* **Work task**
In the material below, find the line with "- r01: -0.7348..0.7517" and the line with "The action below". Output exactly those two lines and all lines between them, leaving out pictures.

* **Given data**
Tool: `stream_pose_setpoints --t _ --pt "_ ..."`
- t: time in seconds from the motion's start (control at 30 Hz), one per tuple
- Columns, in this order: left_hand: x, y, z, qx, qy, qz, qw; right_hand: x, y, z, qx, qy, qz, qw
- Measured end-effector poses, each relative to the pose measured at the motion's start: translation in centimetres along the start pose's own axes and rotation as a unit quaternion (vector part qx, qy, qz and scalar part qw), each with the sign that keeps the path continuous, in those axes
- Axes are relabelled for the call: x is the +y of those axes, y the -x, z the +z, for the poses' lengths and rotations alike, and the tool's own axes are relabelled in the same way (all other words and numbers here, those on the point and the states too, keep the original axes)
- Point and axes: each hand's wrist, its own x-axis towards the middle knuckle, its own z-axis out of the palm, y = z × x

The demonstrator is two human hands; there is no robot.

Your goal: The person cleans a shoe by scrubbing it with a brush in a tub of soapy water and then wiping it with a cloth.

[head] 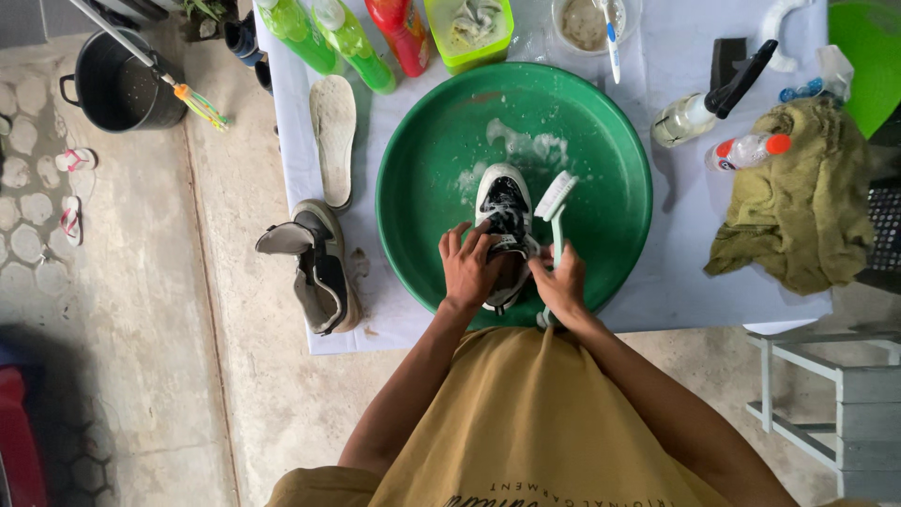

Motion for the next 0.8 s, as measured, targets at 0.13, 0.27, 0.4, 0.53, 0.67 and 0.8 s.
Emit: stream_pose_setpoints --t 0.13,0.27,0.4,0.53,0.67,0.8 --pt "1.0 0.2 0.1 0.004 -0.021 -0.007 1.000 0.1 -0.3 0.0 -0.009 -0.039 0.088 0.995" --pt "1.9 0.3 1.0 0.055 0.065 -0.108 0.991 -0.9 -0.4 -0.1 -0.019 -0.075 0.069 0.995" --pt "1.5 0.0 1.6 0.079 0.121 -0.139 0.980 -2.4 -0.9 -0.8 -0.041 -0.111 0.074 0.990" --pt "1.7 -1.5 1.2 0.111 0.131 -0.251 0.953 -3.1 -2.0 -2.7 -0.071 -0.188 0.171 0.965" --pt "3.7 -0.9 -1.2 0.040 0.027 -0.052 0.997 -2.1 -2.1 -5.2 -0.069 -0.182 0.235 0.952" --pt "4.8 -0.7 -0.9 -0.153 -0.009 -0.079 0.985 -1.2 -1.8 -6.7 -0.070 -0.123 0.232 0.962"
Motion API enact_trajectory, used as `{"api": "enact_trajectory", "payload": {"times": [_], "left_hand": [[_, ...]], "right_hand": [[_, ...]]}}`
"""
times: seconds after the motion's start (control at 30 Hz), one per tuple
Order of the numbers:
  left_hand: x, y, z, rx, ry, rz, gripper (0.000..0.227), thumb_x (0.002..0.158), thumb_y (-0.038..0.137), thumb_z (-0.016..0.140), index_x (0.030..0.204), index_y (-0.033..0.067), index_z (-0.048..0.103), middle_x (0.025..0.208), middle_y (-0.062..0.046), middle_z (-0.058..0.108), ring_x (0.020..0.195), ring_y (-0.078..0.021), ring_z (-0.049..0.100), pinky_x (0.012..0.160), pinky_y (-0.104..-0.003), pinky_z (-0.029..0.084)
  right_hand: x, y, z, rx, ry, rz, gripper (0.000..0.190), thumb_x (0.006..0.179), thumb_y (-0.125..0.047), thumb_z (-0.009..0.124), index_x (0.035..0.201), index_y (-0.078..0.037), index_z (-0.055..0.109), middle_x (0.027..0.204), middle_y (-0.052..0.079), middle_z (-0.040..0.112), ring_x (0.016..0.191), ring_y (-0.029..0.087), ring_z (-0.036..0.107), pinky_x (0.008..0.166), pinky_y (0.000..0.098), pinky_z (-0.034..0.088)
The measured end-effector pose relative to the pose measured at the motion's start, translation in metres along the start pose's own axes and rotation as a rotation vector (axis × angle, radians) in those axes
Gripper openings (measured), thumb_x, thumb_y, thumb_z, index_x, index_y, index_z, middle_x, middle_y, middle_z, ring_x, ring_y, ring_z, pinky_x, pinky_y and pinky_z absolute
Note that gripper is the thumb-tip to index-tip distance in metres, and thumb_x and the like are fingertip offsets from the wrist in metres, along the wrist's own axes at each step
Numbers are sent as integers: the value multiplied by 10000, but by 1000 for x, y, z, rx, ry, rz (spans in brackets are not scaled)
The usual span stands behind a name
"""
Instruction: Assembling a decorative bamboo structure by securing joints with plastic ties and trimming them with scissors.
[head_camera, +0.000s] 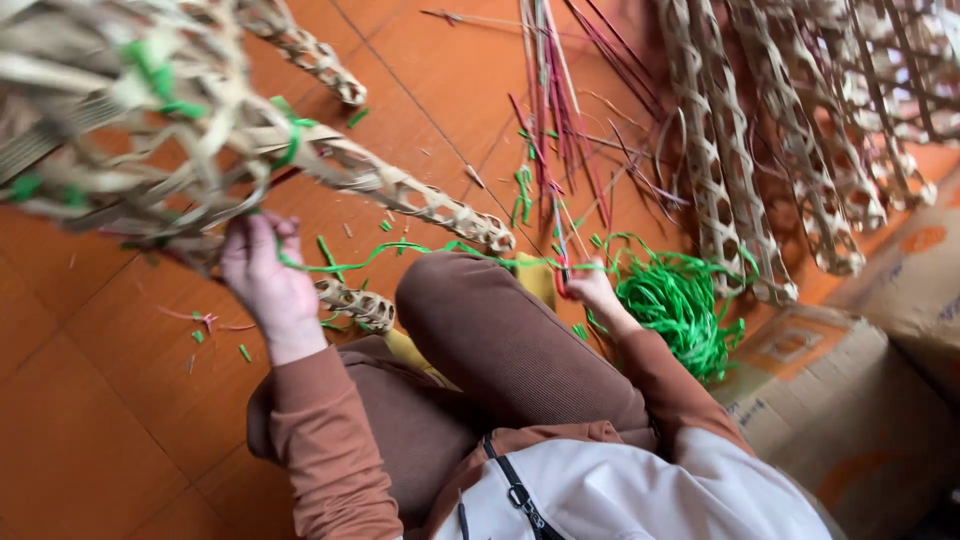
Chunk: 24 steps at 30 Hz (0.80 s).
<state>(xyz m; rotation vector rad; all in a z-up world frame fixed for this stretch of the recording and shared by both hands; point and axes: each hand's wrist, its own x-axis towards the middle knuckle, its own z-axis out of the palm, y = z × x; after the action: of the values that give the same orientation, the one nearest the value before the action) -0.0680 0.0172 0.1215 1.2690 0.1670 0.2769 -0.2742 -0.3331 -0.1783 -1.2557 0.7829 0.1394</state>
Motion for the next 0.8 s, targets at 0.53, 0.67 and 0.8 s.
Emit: {"api": "enact_trajectory", "payload": {"times": [0.53,0.67,0.8], "left_hand": [[-2,-16,9,-53,34,95,112,943,216,654,912,126,714,700,-4,643,693,-57,583,752,-202,505],[-7,-9,15,-52,52,28,148,955,237,663,927,98,705,714,-11,644,677,-60,590,725,-199,523],[-4,-19,14,84,67,36,177,988,231,650,928,78,715,699,-32,661,628,-93,608,677,-232,521]], "right_hand": [[-177,-260,34,-449,-648,-520,363,698,-61,772,1058,-13,762,484,115,682,424,109,580,395,268,473],[-151,-309,116,-953,-731,-563,363,759,-312,790,1003,-74,666,637,196,672,545,324,673,503,405,511],[-130,-355,171,-1407,-779,-661,510,775,-411,775,1157,-128,590,745,236,695,716,463,698,695,541,541]]}}
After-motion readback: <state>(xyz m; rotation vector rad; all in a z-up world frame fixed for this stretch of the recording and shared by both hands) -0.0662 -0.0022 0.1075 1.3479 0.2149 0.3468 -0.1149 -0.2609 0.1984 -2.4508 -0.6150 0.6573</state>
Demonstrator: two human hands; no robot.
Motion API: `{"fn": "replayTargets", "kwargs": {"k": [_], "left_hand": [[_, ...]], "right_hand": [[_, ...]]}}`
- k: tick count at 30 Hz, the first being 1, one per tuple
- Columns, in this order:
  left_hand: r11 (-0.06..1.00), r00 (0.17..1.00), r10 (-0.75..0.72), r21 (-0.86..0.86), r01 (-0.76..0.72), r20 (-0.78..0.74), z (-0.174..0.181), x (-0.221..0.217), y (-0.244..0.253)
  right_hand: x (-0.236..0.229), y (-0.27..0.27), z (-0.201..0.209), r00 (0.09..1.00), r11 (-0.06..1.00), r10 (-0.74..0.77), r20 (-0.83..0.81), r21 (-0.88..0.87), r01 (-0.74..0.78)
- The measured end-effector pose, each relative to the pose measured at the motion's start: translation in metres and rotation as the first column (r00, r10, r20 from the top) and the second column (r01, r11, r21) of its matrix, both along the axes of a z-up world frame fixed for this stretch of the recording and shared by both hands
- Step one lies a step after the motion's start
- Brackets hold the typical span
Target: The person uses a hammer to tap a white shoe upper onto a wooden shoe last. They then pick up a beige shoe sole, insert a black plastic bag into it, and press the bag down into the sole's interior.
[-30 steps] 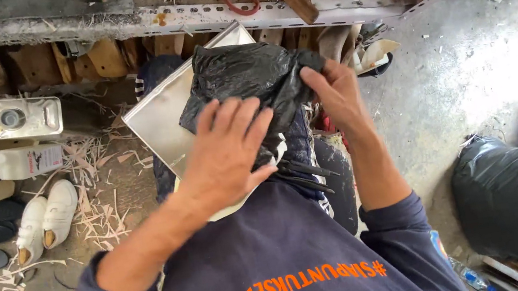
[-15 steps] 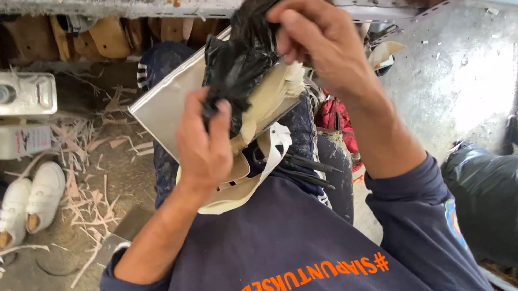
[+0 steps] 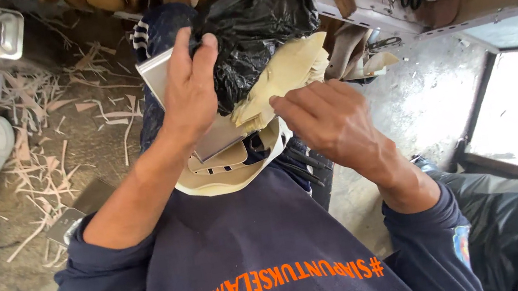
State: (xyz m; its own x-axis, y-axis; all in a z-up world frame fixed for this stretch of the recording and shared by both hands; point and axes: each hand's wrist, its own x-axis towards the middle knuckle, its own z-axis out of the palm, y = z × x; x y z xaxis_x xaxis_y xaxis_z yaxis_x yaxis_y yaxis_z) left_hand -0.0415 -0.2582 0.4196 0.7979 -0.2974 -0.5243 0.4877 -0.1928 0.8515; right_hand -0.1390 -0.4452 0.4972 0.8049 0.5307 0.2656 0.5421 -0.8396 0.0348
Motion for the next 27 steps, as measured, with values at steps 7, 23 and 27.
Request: {"fn": "replayTargets", "kwargs": {"k": [7, 23, 27], "left_hand": [[0.999, 0.977, -0.044, 0.017, 0.041, 0.206, -0.008, 0.004, 0.002], [0.978, 0.935, -0.121, -0.123, 0.170, 0.333, -0.013, 0.001, 0.010], [0.963, 0.927, -0.156, -0.156, 0.219, 0.340, -0.012, -0.001, 0.011]], "right_hand": [[0.010, 0.015, 0.003, 0.988, 0.926, 0.149, -0.043, -0.344, -0.155], [0.026, 0.005, -0.038, 0.987, 0.979, 0.050, -0.151, -0.188, -0.078], [0.019, -0.011, -0.060, 0.925, 0.941, -0.038, -0.378, 0.297, 0.160]]}}
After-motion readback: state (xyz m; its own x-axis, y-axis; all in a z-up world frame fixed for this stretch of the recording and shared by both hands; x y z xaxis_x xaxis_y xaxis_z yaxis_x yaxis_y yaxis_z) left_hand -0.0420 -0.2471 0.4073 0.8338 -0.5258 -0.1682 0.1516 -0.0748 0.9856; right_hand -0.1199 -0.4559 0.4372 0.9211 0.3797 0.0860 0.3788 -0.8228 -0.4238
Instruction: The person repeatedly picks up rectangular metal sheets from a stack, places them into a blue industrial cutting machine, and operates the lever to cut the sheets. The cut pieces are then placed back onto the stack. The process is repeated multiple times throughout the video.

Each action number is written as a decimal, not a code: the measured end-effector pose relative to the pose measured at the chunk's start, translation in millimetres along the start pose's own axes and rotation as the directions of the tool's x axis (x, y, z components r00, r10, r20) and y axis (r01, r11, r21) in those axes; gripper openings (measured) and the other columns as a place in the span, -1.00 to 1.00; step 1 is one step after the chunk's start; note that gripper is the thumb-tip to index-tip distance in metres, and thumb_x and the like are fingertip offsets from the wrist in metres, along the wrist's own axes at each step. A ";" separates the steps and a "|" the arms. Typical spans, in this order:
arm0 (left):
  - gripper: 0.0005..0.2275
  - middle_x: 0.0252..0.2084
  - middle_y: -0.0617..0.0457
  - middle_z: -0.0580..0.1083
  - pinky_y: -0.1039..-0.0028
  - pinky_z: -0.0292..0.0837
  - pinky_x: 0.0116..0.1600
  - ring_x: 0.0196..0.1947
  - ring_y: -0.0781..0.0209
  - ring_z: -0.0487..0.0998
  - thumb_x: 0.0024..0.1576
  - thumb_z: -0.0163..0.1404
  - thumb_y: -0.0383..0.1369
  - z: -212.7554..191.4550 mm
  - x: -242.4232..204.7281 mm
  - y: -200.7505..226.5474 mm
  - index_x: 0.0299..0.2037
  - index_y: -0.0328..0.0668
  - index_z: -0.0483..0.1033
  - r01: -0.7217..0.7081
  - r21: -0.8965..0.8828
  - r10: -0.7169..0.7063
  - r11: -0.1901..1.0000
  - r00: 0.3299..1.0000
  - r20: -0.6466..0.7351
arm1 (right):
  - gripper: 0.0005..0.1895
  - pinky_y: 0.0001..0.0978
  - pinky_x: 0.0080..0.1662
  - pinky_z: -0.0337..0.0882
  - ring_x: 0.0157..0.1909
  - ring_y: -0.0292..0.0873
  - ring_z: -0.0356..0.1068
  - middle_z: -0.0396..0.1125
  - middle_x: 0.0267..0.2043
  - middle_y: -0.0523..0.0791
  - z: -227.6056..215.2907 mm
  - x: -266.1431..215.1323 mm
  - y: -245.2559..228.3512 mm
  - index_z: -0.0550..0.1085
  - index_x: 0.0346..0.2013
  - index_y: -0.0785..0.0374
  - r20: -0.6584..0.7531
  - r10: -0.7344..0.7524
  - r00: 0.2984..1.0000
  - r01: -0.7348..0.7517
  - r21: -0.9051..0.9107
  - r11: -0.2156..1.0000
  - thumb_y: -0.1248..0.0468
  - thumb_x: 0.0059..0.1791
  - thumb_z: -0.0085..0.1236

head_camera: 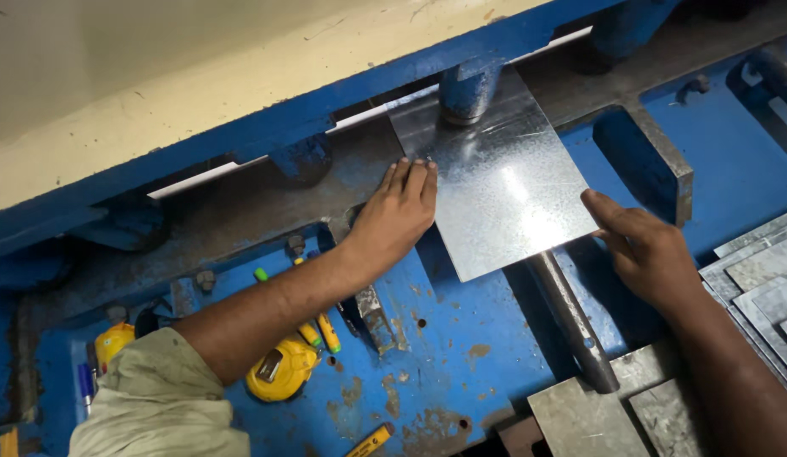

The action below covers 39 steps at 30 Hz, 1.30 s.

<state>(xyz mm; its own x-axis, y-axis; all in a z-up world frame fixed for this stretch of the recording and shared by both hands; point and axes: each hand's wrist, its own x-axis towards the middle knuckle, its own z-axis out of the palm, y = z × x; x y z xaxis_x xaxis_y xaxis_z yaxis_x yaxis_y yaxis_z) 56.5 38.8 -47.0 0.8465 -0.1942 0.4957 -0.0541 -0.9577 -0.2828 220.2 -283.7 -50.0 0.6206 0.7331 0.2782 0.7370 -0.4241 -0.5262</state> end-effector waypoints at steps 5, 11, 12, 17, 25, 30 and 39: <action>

* **Exercise output**
  - r01: -0.7348..0.7517
  - r21: -0.9051..0.9107
  - r11: -0.2156..1.0000
  - thumb_y: -0.1248..0.0468
  - thumb_x: 0.0059..0.1791
  - thumb_z: -0.0085..0.1236

head_camera: 

The action below covers 39 steps at 30 Hz, 1.30 s.

There is no more to the answer.